Feminist In/Security: Vulnerability, Securitization, and States of Crisis
The IRW hosts feminist researchers from around the world as Visiting Scholars, enabling them to pursue their own research and writing in a supportive environment while accessing Rutgers’ unique feminist resources. Visiting Scholars participate in the IRW seminar, present public lectures and speak in classes throughout the university.
Basuli Deb
"Indigenous Lives and Diasporic Aspirations"
My current monograph project Indigenous Lives and Diasporic Aspirations examines the heteropatriarchal politics of legislative and technological control of indigenous and immigrant communities in settler colonial security regimes. Situating literature, films, images, legal, prison, and administrative documents, media, and social media within a transnational and queer of color feminist frame, it extends the inquiry into states of exception vis-a-vis terrorism at home and abroad initiated by my previous monograph Transnational Feminist Perspectives on Terror in Literature and Culture (2014).....I use narratives and images of indigeneity and immigration in South Africa, India, and the United States to revise the dominant frame of transnational feminist and queer praxis around international and national security that advocates for border crossing without recognizing that “the land of immigrants” is a settler colonial myth that erases indigenous claims to land. I propose an alternative paradigm for transnational feminist and queer justice that includes the original inhabitants of the land in a discourse and praxis of affiliation and community where the indigenous and the diasporic intersect.
Basuli Deb joins IRW from Queens College, CUNY
Maria Cecilia Hwang
"Mixing Work and Pleasure in Hong Kong: Women’s Migration, Sex Work, Border Control, and the Politics of Trafficking"

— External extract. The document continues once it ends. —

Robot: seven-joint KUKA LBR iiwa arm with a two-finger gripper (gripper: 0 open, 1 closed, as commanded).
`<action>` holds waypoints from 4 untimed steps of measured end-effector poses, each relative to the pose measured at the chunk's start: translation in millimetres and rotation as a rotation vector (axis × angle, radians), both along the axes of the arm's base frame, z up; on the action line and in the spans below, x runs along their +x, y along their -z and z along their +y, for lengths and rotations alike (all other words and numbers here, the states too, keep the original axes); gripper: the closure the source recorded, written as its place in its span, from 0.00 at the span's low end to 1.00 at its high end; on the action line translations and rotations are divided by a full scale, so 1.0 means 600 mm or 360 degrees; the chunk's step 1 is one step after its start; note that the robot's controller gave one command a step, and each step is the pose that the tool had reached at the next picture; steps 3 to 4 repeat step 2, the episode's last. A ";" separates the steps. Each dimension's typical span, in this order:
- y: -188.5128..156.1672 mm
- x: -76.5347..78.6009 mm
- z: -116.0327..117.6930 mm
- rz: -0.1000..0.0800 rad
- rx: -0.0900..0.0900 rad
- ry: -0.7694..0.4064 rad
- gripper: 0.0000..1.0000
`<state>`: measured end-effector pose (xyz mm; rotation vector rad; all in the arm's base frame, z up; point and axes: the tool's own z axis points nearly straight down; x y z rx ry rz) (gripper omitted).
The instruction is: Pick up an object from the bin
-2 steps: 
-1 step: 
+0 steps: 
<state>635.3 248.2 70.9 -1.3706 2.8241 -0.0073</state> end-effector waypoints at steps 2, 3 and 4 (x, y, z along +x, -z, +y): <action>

My research examines the migration and labor of women sex workers from the Philippines and interrogates how the global campaign against human trafficking has affected their lives and livelihood. Based on thirteen months of ethnography conducted in Hong Kong between 2010 and 2013, my project challenges their identification as “trafficked persons.” I argue that rather than making migration safe for women, anti-trafficking policies that are premised on a paradigm of rescue have only compounded their vulnerability. Broadly, my project bridges scholarly conversation in gender and migration and human trafficking and focuses on understudied patterns of labor migration that are presumed to involve trafficking in persons. Specifically, I examine the dynamics of informal labor migration channels, South-South migration, and short-term migration flows.